TriathlonD unterwegs - Lange siegt, Haug wird Dritte

15.10.2018 11:55 von Eva Werthmann

Die Ironman World Championships auf Hawaii bleiben fest in deutscher Hand: Patrick Lange hat am Samstag (13. Oktober) in Kona seinen Titel aus dem Vorjahr verteidigt und mit einer Zeit von 7:52:39 Stunden seinen eigenen Streckenrekord aus dem vergangenen Jahr unterboten. Der 32-Jährige war damit der erste Triathlet, der die 8-Stunden-Marke auf Hawaii knacken konnte. Bei den Frauen lief Anne Haug bei ihrem Hawaii-Debüt auf Rang 3 und musste sich nur der Schweizer Ausnahmetriathletin Daniela Ryf und Lucy Charles aus Großbritannien geschlagen geben.

​Lange knackt die 8-Stunden-Marke

Mit etwas weniger als drei Minuten Rückstand wechselte Patrick Lange auf die Radstrecke, wo er sich in einer 13-köpfigen Verfolgergruppe festsetzte.

Das Tempo auf der Radstrecke wurde wie erwartet von Cameron Wurf bestimmt, der seinen Streckenrekord aus dem vergangenen Jahr noch einmal um fast vier Minuten unterbot. Er wechselte mit einem Vorsprung von 2:10 Minuten auf Andrew Starykowicz und 6:30 Minuten auf die Verfolgergruppe um Patrick Lange und Andreas Dreitz zum Laufen. Wurf verteidigte seinen Vorsprung 16 Kilometer lang, musste dann aber den Titelverteidiger vorbeiziehen lassen, der mit der schnellsten Laufzeit (2:41:31) souverän zum Sieg lief. Hinter Lange kamen der Belgier Bart Aernouts und der Brite David McNamee auf den Plätzen zwei und drei ins Ziel. Andreas Dreitz wurde bei seinem Hawaii-Debüt 13., Maurice Clavel 19.. Sebastian Kienle hatte gleich zu Beginn der Radstrecke einen Defekt und stieg schließlich mit Achillesproblemen zu Beginn des Marathons aus. Auch Marc Dülsen beendete sein Rennen nicht.

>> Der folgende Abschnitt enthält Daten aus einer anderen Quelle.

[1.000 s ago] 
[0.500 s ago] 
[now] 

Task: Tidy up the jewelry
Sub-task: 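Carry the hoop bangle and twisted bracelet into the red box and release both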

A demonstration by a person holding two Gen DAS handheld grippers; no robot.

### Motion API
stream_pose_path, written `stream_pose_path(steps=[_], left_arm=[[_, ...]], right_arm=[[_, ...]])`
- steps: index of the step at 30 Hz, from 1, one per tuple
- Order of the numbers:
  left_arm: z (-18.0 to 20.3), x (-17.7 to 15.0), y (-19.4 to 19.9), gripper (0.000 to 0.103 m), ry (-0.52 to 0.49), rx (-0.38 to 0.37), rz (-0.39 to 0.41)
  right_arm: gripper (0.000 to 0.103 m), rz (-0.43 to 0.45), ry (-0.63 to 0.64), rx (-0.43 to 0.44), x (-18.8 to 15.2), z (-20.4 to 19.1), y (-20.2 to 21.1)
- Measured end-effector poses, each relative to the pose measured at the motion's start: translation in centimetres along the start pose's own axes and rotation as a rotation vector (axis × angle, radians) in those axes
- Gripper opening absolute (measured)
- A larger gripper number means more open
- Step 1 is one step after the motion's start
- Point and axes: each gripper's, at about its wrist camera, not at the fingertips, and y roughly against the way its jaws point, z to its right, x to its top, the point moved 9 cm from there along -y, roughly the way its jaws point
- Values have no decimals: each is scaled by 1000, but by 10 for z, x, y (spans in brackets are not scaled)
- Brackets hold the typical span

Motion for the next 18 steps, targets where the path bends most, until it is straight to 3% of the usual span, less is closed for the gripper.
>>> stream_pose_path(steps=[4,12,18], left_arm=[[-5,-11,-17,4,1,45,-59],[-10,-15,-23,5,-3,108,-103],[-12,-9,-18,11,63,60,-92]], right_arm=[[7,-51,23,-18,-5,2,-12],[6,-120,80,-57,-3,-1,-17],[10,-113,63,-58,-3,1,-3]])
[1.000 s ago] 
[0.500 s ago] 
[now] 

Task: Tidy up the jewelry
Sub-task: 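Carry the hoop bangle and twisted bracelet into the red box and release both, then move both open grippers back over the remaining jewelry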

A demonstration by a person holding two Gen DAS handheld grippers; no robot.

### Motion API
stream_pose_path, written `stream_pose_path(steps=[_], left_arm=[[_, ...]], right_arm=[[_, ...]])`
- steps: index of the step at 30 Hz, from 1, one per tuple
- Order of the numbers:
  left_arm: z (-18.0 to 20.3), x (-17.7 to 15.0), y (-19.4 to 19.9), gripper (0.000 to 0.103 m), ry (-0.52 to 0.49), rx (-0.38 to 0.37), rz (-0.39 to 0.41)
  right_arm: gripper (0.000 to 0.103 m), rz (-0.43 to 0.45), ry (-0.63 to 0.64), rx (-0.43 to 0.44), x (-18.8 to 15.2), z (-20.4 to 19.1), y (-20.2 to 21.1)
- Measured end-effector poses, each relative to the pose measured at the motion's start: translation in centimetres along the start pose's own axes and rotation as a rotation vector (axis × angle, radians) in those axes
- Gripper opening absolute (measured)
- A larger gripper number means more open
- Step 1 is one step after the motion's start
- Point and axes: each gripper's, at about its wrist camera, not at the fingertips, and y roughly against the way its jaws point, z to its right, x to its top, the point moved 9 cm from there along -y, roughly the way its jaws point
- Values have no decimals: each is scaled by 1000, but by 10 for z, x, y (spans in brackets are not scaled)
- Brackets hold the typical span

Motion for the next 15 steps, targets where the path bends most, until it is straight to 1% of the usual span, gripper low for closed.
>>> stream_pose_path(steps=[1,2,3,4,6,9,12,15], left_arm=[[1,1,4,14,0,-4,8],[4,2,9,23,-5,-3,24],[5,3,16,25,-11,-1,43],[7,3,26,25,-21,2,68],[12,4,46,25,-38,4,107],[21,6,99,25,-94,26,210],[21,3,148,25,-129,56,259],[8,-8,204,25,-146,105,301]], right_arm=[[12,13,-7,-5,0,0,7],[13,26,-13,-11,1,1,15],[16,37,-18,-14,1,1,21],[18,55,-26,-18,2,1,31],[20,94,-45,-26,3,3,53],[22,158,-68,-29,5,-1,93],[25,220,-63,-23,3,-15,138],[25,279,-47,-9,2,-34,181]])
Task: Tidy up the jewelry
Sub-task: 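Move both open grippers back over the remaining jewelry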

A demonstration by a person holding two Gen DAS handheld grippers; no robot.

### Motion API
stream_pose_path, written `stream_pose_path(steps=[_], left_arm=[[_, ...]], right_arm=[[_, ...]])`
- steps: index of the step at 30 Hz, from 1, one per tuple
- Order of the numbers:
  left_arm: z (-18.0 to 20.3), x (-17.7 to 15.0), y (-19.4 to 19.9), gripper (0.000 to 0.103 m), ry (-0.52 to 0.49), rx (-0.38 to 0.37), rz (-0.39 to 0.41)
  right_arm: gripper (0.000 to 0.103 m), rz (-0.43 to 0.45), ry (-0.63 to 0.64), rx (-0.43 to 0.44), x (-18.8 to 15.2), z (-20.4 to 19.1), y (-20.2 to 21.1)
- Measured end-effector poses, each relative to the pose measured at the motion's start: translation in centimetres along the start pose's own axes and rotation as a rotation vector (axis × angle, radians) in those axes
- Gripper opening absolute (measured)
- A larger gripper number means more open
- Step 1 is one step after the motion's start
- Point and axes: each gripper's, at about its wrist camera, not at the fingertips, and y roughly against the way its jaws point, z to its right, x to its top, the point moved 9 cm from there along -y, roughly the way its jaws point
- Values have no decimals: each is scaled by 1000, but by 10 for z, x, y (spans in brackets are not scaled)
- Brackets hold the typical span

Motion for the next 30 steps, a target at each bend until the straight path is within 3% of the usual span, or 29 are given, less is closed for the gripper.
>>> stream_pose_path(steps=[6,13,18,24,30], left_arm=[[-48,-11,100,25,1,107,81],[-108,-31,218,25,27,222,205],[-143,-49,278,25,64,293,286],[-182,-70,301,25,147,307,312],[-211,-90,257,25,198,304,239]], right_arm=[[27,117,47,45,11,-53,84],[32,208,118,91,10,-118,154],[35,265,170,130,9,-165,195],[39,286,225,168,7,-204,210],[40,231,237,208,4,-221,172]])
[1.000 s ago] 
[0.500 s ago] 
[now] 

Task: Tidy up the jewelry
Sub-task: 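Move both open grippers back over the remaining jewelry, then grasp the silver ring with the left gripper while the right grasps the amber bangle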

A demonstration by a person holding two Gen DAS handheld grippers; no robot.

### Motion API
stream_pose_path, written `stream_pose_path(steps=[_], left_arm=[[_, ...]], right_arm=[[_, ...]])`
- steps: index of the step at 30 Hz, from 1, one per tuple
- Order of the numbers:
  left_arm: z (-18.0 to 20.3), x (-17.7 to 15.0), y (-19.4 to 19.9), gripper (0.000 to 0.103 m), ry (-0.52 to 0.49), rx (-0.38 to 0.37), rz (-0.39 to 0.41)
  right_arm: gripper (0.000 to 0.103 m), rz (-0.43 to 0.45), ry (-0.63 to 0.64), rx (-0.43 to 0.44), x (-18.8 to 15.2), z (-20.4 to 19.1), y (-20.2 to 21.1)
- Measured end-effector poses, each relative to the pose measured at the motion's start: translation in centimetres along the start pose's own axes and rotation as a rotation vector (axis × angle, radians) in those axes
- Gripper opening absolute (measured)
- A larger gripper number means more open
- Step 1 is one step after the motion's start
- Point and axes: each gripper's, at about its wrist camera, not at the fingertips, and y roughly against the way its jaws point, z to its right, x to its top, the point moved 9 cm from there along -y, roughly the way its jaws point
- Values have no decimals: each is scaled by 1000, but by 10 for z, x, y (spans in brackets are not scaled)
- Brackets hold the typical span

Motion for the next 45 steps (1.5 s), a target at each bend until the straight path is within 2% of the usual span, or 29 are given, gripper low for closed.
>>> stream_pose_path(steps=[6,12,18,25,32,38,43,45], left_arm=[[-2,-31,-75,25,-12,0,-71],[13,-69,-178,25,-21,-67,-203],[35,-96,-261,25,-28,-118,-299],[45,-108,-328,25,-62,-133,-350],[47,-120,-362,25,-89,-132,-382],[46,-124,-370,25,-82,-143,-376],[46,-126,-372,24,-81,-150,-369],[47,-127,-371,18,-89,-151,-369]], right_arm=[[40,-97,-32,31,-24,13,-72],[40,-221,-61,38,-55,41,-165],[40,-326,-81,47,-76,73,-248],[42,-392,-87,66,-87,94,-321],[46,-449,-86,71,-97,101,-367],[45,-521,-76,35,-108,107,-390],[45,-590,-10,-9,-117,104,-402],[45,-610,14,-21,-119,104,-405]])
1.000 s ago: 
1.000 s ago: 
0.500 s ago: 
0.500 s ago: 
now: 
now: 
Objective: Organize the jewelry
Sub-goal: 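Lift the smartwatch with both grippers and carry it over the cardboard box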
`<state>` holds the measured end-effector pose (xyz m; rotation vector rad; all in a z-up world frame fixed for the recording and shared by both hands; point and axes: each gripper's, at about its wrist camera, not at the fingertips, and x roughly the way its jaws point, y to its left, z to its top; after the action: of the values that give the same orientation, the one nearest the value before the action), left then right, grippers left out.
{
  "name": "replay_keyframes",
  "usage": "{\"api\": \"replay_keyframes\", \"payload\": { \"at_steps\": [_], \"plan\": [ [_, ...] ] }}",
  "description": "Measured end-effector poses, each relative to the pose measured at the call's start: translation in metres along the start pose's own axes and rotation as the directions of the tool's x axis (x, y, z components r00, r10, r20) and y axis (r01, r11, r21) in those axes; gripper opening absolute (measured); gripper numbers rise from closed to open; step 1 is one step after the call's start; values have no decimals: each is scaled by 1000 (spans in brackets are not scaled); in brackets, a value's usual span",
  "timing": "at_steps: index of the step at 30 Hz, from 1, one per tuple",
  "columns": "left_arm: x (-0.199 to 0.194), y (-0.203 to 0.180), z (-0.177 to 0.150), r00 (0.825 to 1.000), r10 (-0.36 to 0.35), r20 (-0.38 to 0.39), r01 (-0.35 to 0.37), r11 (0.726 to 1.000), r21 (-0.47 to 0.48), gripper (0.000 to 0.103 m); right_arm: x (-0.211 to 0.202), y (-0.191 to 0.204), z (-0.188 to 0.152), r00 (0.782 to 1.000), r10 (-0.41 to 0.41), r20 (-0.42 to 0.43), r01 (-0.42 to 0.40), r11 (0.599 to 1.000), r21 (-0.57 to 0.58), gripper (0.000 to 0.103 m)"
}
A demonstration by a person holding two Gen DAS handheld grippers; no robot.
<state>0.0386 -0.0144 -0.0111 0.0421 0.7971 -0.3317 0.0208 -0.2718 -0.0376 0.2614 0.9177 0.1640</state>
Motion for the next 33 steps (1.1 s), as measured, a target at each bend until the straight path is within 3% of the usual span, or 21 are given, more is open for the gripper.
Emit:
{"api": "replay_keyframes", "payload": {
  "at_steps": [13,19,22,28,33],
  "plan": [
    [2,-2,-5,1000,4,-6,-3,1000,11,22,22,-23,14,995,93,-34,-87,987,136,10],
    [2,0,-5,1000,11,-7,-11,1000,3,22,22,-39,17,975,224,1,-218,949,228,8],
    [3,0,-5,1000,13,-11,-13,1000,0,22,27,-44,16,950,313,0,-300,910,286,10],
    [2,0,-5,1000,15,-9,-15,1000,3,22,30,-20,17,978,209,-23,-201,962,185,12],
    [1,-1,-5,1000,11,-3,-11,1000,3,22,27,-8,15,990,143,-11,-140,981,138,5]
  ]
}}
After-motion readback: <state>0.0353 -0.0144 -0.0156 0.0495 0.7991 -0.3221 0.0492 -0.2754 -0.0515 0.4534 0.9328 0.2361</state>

Haug mit schnellster Laufzeit

Bei den Frauen ging Daniela Ryf als Titelverteidigerin und große Favoritin ins Rennen. Doch die erste Disziplin lief für die Schweizerin nicht wie geplant: nachdem sie Bekanntschaft mit einer Feuerqualle gemacht hatte, kam sie mit über neun Minuten Rückstand auf die beste Schwimmerin im Feld, Lucy Charles, aus dem Wasser. Doch Ryf startete ihre Aufholjagd auf dem Rad, verringerte den Rückstand auf Charles Minute um Minute und überholte die Britin schließlich noch vor dem zweiten Wechsel. Beim abschließenden Marathon ließ Ryf nichts mehr anbrennen, sicherte sich den vierten Sieg in Folge und unterbot ihren eigenen Streckenrekord von 2016 um mehr als 20 Minuten. Anne Haug zeigte beim Schwimmen eine gute Leistung und wechselte als 12. auf die Radstrecke. Dort hielt sie sich zusammen mit Mareen Hufe in einer 13-köpfigen Verfolgergruppe auf, die jedoch weiter an Zeit auf die Führenden verlor. Doch dann schlug beim Marathon die Stunde der Bayreutherin. Mit 2:55:22 Stunden lieferte Haug die schnellste Laufzeit ab und lief so zu einem sensationellen 3. Platz bei ihrem Debüt. Mareen Huf kam als 13. ins Ziel, Katja Konschak wurde 32.

Zwei Altersklassen-Weltmeister

Auch bei den deutschen Altersklasse-Athleten durfte gejubelt werden. Timo Schaffeld (M18-24) und Hermann Scheiring (M60-64) gewannen in ihren Altersklassen und dürfen sich nun Ironman-Weltmeister nennen. Dazu kamen noch fünf weitere Podestplätze: Tamara Hitz (W25-29), Katrin Esefeld (W35-39), Harald Funk (M50-54) und Wolfgang Schmatz (M55-59) liefen jeweils auf den 2. Platz, Marc Brinkmann (M40-44) wurde Dritter.